EXERCISE INSTRUCTIONS:
"task" appears in how many lines of the entries? State only the number.

-- DATASET follows --

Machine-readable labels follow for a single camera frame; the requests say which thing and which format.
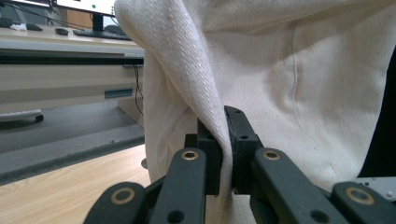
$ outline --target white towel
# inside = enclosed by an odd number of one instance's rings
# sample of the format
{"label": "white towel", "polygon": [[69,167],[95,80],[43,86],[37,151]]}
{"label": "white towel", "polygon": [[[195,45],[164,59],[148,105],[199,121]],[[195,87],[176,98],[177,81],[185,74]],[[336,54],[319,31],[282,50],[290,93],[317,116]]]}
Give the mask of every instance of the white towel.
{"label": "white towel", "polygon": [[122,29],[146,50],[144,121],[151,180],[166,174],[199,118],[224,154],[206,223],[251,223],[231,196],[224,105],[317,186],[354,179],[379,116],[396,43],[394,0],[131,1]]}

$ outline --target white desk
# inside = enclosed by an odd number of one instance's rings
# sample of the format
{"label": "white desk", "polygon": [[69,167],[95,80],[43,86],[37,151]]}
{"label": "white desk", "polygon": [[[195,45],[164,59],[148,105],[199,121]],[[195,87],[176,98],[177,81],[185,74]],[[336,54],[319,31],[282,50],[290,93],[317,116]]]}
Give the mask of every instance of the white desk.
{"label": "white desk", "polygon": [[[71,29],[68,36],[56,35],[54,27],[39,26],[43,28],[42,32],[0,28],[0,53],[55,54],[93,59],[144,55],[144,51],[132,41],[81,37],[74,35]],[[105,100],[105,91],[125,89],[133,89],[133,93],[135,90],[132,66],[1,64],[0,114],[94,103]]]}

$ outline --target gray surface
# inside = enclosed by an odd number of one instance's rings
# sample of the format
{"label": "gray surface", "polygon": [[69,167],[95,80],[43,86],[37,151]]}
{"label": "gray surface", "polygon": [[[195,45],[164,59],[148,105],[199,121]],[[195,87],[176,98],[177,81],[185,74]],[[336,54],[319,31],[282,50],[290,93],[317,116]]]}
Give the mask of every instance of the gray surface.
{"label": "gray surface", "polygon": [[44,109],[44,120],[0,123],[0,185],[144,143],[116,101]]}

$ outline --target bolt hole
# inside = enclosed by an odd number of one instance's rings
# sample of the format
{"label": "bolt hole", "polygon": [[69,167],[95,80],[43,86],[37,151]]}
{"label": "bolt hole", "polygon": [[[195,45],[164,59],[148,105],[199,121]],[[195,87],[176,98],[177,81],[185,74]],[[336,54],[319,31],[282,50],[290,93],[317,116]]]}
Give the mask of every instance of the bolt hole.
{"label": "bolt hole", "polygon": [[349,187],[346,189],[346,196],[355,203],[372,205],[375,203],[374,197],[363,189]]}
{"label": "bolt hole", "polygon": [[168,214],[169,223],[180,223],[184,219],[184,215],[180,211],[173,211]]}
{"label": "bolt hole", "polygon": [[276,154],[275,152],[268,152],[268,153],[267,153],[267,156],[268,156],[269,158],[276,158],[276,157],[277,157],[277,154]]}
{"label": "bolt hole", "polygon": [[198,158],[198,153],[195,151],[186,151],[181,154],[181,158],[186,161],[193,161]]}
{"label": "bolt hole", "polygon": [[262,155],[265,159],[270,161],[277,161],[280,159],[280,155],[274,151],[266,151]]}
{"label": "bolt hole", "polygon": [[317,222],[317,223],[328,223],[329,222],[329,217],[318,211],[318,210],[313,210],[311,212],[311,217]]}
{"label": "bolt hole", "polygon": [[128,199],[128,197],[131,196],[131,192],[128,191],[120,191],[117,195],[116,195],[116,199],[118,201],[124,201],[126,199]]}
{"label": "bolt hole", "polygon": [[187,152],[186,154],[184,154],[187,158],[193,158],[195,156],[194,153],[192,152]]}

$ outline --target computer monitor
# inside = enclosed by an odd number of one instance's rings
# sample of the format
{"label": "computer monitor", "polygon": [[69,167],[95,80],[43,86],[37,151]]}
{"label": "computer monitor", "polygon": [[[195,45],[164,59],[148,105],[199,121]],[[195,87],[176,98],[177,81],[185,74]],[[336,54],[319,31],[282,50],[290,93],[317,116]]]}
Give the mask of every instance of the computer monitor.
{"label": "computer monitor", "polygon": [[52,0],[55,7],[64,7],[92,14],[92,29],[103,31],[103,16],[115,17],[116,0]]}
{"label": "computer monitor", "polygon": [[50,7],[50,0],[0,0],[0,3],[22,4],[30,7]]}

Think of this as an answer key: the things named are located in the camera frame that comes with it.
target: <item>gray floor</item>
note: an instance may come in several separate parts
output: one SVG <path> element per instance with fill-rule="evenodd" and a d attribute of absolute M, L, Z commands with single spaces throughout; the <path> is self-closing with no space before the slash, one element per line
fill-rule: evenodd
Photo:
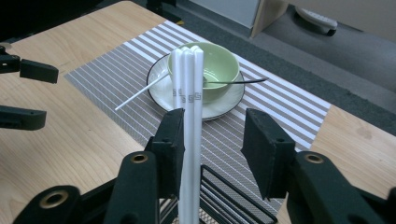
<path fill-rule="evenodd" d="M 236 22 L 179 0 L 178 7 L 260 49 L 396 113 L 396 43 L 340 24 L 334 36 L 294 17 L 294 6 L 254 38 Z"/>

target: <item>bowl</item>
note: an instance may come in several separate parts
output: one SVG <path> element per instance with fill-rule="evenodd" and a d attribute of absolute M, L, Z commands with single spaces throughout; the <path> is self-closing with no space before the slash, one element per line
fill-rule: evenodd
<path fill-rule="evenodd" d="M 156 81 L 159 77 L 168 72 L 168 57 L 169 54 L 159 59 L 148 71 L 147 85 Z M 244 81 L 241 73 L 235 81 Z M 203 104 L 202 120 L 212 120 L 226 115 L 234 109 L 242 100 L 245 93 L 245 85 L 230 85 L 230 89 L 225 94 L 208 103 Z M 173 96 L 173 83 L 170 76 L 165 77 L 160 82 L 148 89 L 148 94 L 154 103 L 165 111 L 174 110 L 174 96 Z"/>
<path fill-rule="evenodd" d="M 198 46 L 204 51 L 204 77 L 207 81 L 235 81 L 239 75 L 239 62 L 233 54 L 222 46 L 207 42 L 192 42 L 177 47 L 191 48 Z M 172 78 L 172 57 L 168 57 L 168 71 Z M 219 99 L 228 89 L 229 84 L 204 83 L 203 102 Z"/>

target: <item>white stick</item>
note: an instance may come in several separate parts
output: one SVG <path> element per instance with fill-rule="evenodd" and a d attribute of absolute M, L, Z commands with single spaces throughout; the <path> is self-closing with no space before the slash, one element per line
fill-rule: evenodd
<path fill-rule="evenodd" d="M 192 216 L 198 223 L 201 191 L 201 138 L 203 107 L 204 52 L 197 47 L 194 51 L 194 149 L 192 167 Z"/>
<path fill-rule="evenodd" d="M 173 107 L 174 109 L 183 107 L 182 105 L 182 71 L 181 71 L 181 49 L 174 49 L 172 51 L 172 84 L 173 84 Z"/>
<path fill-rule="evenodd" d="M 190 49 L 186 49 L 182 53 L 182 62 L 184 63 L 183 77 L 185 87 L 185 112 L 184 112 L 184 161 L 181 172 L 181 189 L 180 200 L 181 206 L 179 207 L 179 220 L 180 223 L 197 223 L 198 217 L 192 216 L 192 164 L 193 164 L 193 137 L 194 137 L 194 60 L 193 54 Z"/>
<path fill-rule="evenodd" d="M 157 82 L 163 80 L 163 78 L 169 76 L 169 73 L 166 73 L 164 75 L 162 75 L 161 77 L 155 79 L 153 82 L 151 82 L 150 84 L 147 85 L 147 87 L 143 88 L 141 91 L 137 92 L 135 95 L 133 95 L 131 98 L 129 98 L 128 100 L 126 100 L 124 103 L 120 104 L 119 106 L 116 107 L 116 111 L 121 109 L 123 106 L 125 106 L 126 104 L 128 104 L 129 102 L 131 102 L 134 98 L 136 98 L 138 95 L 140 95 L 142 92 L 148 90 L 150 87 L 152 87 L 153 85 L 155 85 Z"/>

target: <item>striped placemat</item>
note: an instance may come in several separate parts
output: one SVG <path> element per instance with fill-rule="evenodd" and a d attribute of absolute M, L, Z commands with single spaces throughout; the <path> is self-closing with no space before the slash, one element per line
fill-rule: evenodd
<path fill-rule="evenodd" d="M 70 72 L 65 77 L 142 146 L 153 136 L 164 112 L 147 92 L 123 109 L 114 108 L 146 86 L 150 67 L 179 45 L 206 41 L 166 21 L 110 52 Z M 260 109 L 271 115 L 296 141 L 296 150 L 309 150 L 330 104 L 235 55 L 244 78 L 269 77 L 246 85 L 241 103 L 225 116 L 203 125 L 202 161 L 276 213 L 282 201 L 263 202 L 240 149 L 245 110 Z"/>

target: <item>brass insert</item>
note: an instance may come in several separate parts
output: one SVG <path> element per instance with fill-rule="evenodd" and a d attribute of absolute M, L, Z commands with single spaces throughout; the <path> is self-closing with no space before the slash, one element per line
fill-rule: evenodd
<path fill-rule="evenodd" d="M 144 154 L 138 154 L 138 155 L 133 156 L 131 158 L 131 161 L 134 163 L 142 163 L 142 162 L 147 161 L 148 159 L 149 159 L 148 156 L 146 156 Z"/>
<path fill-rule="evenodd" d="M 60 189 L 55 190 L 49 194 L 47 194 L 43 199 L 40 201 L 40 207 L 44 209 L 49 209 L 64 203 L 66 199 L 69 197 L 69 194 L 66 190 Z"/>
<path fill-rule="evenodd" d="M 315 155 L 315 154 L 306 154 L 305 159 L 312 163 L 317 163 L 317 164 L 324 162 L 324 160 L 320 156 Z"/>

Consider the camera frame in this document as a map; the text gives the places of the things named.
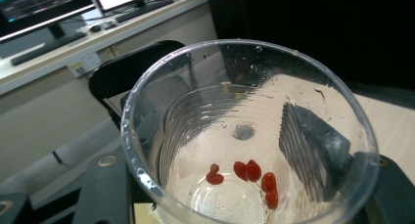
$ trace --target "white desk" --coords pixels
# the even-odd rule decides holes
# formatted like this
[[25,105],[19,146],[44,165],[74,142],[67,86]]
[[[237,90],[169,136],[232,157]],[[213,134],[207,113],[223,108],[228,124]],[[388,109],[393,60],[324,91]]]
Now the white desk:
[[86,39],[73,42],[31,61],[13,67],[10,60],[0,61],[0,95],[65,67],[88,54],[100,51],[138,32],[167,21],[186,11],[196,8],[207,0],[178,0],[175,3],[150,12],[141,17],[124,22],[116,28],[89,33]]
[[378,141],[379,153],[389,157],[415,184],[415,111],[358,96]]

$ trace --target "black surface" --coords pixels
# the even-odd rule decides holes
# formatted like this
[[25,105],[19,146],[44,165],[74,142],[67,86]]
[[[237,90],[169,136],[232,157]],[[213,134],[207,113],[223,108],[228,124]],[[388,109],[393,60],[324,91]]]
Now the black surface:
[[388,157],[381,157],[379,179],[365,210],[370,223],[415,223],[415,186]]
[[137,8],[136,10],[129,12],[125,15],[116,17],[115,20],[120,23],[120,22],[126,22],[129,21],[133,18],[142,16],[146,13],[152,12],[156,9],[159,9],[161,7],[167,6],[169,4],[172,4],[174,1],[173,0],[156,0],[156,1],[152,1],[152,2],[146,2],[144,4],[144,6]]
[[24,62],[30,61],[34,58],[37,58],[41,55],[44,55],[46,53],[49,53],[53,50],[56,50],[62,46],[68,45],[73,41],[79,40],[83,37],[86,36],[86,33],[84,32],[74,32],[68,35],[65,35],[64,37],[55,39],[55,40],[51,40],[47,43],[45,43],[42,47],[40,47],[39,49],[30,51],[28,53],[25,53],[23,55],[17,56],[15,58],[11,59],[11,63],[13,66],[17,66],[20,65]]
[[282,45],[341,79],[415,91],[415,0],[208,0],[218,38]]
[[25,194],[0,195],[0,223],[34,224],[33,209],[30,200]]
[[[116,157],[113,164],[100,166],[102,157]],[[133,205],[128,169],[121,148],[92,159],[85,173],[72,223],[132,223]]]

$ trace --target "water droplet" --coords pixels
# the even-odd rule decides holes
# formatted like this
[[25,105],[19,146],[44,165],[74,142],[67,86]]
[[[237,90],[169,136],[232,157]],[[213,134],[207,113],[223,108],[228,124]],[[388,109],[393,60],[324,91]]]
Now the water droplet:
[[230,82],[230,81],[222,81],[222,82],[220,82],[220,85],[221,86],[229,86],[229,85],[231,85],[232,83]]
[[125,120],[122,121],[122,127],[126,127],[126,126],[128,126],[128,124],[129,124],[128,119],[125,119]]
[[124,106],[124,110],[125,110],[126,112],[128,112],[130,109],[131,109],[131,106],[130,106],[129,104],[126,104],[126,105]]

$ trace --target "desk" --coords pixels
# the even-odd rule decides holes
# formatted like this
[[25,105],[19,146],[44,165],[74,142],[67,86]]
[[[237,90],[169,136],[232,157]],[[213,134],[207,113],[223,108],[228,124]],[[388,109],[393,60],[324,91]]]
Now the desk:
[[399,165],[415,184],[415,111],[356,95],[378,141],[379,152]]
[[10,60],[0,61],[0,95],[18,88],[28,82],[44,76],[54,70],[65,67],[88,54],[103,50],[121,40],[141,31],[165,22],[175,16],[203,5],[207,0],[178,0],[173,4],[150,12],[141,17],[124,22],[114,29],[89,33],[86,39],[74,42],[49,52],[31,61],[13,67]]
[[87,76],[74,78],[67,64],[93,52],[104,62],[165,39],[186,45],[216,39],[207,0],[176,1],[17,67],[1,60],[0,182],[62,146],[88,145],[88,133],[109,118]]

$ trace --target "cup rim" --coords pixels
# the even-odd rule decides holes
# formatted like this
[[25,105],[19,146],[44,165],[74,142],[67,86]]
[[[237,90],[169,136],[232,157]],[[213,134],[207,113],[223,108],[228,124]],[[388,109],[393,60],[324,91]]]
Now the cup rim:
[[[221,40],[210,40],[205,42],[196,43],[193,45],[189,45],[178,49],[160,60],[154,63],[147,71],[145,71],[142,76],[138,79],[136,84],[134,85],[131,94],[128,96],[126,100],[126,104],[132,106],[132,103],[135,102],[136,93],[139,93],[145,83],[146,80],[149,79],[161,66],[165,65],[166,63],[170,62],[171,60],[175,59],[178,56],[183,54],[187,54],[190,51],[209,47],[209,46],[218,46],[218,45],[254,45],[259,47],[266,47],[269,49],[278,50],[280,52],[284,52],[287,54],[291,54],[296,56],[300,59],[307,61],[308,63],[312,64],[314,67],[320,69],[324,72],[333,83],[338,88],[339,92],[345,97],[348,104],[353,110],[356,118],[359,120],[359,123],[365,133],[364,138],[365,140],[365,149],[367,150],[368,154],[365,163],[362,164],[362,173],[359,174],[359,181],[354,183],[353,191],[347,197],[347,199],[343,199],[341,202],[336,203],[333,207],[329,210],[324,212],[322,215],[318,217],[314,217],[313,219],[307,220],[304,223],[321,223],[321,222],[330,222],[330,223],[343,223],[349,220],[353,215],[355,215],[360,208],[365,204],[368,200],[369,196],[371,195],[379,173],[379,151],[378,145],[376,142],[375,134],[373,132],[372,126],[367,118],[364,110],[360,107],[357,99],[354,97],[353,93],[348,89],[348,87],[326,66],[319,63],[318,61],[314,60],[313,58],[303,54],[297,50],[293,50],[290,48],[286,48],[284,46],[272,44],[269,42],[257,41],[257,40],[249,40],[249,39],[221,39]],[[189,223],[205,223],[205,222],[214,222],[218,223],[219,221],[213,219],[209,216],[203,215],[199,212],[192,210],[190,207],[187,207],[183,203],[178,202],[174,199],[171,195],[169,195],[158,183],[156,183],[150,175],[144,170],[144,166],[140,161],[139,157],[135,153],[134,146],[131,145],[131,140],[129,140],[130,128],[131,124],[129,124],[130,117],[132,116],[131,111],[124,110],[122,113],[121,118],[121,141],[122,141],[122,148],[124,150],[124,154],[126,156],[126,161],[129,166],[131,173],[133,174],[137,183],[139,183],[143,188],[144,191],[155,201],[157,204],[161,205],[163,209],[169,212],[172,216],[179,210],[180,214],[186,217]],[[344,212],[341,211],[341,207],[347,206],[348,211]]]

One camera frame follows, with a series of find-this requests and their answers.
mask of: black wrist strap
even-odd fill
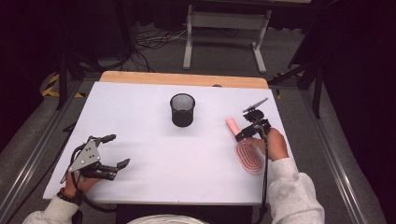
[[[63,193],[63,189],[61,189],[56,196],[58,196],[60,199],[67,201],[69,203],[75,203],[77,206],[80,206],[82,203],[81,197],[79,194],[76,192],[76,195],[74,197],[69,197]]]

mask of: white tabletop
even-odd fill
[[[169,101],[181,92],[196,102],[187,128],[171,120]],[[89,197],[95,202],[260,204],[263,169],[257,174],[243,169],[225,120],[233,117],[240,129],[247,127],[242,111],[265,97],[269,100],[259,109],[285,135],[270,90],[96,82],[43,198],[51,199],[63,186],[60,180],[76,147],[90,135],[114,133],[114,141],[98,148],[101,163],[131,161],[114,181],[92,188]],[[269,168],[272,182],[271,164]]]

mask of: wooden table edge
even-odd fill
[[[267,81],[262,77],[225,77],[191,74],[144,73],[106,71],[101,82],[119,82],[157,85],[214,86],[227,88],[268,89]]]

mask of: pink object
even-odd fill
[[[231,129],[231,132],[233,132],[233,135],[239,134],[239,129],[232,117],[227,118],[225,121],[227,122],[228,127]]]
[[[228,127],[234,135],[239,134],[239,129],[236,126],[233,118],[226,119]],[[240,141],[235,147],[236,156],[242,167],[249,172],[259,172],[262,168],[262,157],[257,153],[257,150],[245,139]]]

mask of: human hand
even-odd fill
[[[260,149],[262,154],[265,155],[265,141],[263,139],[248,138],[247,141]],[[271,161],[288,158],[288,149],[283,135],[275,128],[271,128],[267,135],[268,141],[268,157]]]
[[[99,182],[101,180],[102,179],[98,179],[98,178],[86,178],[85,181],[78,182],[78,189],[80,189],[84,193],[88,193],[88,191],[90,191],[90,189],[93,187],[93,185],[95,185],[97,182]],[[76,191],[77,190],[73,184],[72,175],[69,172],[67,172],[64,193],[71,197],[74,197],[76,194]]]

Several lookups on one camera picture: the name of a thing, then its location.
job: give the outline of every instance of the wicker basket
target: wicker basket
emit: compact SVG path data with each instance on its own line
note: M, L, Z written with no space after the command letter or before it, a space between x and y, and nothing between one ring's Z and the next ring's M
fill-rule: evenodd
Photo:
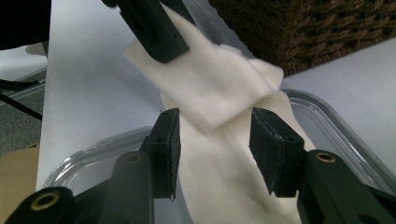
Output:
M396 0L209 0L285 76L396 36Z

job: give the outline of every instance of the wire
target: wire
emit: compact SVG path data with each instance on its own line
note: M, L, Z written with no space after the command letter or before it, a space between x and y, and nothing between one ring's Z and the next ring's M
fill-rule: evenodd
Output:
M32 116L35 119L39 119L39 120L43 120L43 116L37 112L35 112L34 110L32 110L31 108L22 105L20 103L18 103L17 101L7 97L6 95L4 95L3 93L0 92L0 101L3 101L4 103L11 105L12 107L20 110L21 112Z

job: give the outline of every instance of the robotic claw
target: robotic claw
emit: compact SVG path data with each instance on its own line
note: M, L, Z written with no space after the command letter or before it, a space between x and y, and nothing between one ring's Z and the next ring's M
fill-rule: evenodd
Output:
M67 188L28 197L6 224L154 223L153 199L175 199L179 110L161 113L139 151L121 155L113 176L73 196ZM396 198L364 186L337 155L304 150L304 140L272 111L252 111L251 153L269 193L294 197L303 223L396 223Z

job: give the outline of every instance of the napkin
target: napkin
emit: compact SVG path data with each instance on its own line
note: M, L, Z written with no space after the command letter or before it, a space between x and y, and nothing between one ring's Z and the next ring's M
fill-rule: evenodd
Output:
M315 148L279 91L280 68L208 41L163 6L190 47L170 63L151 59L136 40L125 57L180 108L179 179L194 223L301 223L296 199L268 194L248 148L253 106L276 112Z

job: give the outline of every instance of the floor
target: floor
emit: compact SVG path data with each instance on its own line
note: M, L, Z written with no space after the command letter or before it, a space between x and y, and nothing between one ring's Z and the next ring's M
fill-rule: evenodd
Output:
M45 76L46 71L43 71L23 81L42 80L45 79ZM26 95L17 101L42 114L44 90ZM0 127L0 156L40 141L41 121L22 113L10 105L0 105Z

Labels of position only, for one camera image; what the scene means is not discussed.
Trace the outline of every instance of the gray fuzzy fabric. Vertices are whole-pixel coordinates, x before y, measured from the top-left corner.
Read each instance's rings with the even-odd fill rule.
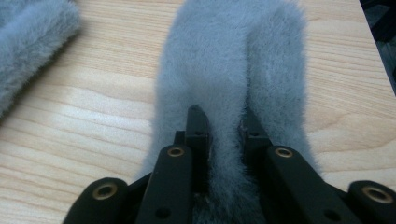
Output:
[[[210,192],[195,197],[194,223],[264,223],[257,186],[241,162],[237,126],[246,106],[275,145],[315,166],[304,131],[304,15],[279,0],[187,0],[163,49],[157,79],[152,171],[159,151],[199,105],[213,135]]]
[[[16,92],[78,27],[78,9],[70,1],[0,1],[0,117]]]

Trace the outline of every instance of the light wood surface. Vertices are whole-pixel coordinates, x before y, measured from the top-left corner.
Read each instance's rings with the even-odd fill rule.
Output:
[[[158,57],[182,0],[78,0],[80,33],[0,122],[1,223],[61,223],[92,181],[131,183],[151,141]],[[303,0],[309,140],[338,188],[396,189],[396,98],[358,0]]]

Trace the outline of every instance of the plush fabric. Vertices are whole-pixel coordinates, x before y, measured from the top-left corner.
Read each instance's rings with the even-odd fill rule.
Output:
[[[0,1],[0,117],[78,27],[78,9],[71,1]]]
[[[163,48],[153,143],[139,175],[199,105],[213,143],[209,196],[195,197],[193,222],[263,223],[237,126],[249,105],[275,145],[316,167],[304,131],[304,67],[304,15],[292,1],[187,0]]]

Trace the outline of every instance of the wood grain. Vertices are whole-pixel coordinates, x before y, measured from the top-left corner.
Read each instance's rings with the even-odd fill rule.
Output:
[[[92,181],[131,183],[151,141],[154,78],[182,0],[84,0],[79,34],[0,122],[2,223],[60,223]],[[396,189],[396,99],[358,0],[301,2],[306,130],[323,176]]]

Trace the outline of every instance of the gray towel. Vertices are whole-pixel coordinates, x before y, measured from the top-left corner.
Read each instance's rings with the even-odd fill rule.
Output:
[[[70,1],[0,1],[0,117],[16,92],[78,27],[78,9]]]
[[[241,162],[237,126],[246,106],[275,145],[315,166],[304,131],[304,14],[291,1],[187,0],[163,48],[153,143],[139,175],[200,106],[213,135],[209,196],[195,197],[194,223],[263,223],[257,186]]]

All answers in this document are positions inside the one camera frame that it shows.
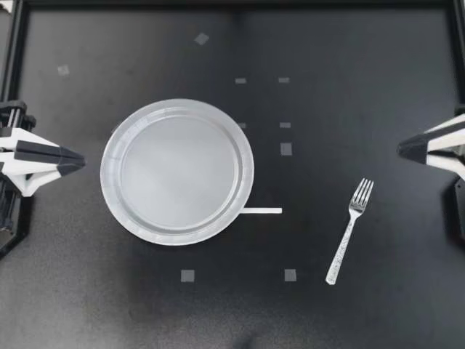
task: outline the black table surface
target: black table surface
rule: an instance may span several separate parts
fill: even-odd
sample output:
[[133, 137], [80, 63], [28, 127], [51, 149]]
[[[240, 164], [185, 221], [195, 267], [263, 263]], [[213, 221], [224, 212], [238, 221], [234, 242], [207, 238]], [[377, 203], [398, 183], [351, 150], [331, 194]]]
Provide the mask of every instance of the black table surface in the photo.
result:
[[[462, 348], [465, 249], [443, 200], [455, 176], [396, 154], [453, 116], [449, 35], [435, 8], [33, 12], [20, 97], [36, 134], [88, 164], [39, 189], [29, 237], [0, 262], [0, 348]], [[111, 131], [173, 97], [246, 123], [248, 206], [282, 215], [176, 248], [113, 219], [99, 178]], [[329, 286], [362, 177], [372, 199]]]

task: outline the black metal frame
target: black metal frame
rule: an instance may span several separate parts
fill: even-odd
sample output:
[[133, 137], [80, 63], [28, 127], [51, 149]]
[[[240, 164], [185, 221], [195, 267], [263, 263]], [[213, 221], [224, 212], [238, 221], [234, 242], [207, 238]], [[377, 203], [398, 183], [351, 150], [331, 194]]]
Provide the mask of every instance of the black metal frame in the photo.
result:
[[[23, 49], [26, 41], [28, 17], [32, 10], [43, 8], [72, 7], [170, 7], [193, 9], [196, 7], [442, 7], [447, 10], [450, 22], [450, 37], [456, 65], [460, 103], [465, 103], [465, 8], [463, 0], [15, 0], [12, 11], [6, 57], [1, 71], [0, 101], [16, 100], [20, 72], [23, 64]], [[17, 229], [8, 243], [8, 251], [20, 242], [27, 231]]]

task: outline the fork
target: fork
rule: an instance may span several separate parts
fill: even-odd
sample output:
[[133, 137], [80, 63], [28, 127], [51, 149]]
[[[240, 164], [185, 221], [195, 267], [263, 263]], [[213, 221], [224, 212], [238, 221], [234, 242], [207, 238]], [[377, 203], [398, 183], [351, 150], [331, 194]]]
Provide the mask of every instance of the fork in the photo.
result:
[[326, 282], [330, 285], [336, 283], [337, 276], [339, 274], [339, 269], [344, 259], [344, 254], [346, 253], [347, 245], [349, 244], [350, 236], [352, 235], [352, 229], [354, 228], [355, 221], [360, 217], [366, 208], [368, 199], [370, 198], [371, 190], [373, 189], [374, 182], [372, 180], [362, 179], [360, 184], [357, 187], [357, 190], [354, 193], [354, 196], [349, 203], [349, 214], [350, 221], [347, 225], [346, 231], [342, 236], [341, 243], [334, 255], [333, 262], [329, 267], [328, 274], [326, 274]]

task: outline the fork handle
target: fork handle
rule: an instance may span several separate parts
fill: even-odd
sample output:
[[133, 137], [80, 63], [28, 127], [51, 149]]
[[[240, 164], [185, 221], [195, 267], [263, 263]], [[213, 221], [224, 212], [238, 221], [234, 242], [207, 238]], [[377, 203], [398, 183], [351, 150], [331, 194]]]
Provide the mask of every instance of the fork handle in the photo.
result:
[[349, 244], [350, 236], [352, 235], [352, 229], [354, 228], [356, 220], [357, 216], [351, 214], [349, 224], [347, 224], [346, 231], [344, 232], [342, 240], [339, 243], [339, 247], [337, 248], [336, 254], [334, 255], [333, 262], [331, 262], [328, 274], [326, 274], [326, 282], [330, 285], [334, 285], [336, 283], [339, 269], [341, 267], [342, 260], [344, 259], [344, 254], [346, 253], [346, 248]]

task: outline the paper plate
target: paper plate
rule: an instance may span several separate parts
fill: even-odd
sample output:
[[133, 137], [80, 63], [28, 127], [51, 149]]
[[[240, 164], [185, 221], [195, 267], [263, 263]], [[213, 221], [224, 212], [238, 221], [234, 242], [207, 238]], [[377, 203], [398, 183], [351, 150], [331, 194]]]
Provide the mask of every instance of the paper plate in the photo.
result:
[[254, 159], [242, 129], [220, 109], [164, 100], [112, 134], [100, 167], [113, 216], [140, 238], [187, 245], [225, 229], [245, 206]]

-- DATASET concluded --

SOLUTION FOR THIS PROBLEM:
5